Bill Posters is a former street artist based in the U.K. You may not know his name, but if you’ve been paying attention, you’ve likely seen his work.
He’s the man behind the recent spat of viral deepfakes: videos that make it look like various celebrities and politicians are making outrageous statements that they never really made. The videos that Posters makes are intentionally fabricated to illustrate a political point, but indicate a growing online problem: in the example below, Posters and his collaborator created this video of Mark Zuckerberg and posted it on Instagram to test the company’s policy of refusing to take down deepfake videos, he said.
Reached in the U.K. on the same day that his most recent deepfake videos dropped — videos that made it look like Prime Minister Boris Johnson and opposition leader Jeremy Corbyn were endorsing each other for Prime Minister in the midst of the U.K.’s snap general election — Posters said he had always been interested in exploring and challenging various forms of propaganda, even back when he was a street artist. He was drawn to digital advocacy after the 2017 Cambridge Analytica scandal.
“We had these huge revelations in the ways that these huge companies use our information online to predict the way we act,” he told Digital Trends. “The internet has been almost like a lawless country for twenty years. What we’re seeing now is the effects of the lack of understanding and lack of regulations of these technologies.”
Cambridge Analytica was a data collection agency based in the U.K. that was accused of mining and selling the private data of some 220 million Americans in an attempt to target voters and influence the 2016 U.S. presidential election. It was also revealed the company had done similar work in several other countries, including the U.K.
Posters produced his recent videos of Johnson and Corbyn with the U.K. think tank Future Advocacy to raise awareness of how bad actors may try to influence elections today, even if Cambridge Analytica isn’t around anymore.
“Politicians are really just trying to get a basic understanding of what’s happening,” Posters said, continuing that he sees the role of art today as one of trying to understand the current historical moment.
“For me, it’s about using creative processes to create space for people to engage with and politically explore the major issues that are dividing our lives today,” Posters said. “And a lot of that is the extent to which powerful technologies and personal data are being extracted and use in influential ways.

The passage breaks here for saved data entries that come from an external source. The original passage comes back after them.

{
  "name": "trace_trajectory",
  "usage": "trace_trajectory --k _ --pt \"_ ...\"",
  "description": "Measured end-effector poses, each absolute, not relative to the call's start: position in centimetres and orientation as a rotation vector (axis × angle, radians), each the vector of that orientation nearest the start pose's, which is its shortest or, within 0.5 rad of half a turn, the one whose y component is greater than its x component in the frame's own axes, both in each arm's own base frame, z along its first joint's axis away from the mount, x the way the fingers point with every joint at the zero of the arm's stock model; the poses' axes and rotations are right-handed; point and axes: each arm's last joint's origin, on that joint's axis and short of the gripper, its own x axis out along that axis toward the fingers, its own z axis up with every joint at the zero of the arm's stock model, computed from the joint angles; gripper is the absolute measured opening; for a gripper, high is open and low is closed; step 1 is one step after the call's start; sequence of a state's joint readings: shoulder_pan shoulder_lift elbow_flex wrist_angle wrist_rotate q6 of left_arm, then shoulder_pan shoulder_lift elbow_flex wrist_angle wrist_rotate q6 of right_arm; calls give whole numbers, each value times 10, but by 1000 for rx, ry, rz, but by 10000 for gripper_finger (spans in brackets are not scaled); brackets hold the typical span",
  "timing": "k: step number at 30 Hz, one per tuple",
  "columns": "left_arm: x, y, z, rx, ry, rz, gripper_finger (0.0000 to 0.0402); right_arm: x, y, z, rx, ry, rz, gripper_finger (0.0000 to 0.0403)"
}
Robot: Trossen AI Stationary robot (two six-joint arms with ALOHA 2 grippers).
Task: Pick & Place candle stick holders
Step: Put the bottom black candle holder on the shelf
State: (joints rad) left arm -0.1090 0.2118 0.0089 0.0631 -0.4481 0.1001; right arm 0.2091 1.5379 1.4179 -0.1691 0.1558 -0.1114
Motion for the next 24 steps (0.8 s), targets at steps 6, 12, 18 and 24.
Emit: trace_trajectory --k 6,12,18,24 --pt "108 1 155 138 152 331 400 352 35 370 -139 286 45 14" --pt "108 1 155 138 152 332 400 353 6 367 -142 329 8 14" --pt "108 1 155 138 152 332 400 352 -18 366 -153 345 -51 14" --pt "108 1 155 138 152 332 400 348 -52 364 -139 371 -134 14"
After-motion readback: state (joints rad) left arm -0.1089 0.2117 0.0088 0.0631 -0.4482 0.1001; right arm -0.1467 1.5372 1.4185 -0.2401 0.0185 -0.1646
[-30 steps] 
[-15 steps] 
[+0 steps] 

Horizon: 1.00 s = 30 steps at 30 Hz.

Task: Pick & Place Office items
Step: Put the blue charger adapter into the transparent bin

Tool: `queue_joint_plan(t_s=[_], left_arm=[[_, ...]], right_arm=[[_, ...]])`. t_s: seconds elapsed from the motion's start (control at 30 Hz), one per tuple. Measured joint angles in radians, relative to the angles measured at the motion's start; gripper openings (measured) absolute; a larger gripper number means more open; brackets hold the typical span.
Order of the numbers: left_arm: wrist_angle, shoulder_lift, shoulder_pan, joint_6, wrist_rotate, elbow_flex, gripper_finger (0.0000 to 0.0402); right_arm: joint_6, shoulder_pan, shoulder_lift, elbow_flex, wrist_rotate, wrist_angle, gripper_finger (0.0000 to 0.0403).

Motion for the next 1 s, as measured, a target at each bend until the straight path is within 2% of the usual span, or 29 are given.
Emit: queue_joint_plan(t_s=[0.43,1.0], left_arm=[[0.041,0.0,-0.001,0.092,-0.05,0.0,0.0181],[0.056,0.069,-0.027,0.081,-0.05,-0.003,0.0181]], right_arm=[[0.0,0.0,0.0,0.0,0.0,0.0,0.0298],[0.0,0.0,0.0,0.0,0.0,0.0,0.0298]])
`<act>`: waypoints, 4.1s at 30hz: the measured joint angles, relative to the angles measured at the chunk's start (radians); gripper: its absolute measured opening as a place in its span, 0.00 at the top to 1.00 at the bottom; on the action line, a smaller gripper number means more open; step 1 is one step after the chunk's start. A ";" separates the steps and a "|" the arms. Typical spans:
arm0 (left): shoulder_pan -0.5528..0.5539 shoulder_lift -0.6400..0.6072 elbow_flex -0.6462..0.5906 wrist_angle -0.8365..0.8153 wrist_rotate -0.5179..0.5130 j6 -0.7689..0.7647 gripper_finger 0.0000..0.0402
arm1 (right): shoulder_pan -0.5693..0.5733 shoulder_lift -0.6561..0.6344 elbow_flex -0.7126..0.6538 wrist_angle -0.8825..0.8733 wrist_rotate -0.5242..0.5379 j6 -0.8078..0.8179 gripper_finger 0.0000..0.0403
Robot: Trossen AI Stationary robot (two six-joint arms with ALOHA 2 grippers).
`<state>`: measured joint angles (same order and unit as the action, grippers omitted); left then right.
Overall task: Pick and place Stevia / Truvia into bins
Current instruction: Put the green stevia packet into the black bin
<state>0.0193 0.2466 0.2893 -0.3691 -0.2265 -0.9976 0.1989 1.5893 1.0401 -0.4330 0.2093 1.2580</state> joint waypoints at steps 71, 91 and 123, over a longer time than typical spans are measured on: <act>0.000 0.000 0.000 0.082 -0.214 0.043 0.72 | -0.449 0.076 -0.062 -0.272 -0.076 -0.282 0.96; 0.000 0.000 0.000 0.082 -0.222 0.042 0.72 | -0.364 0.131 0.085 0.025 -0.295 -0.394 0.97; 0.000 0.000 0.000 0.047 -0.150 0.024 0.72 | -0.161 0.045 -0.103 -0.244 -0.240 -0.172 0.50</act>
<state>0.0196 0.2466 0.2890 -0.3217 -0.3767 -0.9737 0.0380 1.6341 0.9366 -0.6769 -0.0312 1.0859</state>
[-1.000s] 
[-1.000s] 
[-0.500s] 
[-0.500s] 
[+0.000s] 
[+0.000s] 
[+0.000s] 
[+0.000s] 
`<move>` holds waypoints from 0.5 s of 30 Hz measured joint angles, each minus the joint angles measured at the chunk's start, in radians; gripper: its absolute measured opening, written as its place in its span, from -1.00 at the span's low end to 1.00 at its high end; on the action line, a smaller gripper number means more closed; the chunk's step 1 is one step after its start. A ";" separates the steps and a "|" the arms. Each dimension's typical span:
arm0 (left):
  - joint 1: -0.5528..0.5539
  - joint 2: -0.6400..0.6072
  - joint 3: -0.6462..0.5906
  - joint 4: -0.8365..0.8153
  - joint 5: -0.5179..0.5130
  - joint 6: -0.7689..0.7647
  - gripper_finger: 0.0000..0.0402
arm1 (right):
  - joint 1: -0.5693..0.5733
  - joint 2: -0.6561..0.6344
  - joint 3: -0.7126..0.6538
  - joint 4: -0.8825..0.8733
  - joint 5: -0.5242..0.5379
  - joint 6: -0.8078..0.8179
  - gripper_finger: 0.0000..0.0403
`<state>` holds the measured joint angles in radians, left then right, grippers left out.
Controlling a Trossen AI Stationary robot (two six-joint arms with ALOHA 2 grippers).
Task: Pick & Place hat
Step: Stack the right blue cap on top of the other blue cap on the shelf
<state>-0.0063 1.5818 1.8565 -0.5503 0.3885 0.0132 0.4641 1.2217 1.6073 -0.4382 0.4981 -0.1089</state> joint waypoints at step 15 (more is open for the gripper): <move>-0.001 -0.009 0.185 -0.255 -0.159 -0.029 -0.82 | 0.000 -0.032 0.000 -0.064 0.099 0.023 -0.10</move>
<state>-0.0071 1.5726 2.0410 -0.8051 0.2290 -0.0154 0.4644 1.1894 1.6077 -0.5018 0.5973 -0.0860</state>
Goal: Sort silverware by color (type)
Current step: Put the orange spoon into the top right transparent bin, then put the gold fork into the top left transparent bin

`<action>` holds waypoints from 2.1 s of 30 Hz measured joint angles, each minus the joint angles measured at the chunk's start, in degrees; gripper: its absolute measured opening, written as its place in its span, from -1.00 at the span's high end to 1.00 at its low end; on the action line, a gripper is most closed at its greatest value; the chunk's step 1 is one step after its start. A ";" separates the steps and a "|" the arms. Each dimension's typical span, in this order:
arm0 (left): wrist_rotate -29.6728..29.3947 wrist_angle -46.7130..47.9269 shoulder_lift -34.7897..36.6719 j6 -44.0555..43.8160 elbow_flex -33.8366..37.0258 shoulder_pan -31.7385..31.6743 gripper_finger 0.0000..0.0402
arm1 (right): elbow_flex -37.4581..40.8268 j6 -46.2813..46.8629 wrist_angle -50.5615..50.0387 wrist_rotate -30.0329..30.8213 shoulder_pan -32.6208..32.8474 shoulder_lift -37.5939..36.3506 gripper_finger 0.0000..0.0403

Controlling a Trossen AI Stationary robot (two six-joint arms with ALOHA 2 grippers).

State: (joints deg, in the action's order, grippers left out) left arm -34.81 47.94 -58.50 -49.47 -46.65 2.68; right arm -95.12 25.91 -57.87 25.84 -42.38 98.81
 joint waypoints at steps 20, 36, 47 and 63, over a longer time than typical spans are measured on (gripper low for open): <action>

So, how can we subvert the processes and tear the lid off the black box of the technology that’s used online every day?”
Earlier this year, Posters and his collaborator Daniel Howe opened an art installation in Sheffield, U.K., specifically to explore this idea. The project was called “Spectre,” named after the online alias of the American data scientist who sold 87 million Facebook profiles to Cambridge Analytica. The two also created convincing deepfake videos of Kim Kardashian, Freddy Mercury, Donald Trump, Morgan Freeman, and several other prominent figures to illustrate the ease of use and power of the technology.
Howe at the time said in a statement that the artists’ goal was to use the same data trolling and profiling techniques that big online companies use to “provide a personalized experience that allows users to feel what is at stake when the data taken from us in countless everyday actions is used in unexpected and potentially dangerous ways.”
A big part of that, Posters said, is misinformation. Posters is striving to explore ordinary people’s artistic and social relationships to these new forms of power. “What we’re seeing now is a reality where some of these companies are almost behaving like nation states,” he said. “They have no borders, they’re trillion-dollar companies, they don’t turn up to be questioned by selected representatives, so the balance of power has shifted away from our democratic institutions and toward corporations.”
Both Posters and the head of the think tank at Future Advocacy, Areeq Chowdhury, said they believe it’s up to the politicians to rein in the influence of these companies and, with it, problems like deepfake videos.
“There are a few politicians waking up to the idea that we need more regulation,” Chowdhury told Digital Trends when the videos of Johnson and Corbyn went live. “This is a problematic position we’re in. The responsibility for protecting democracy should not be outsourced to private companies in Silicon Valley.”
“It’s the job of an elected representative to hold power to account,” Posters said. “Our laws to control and protect our election are so outdated. Facebook basically just legitimizes targeted misinformation campaigns. Democracy can’t function without privacy.
“This is really at the heart of why we made these deepfakes of these politicians,” he continued. “To show that anyone’s personal data could be used in unexpected ways, even those in power.”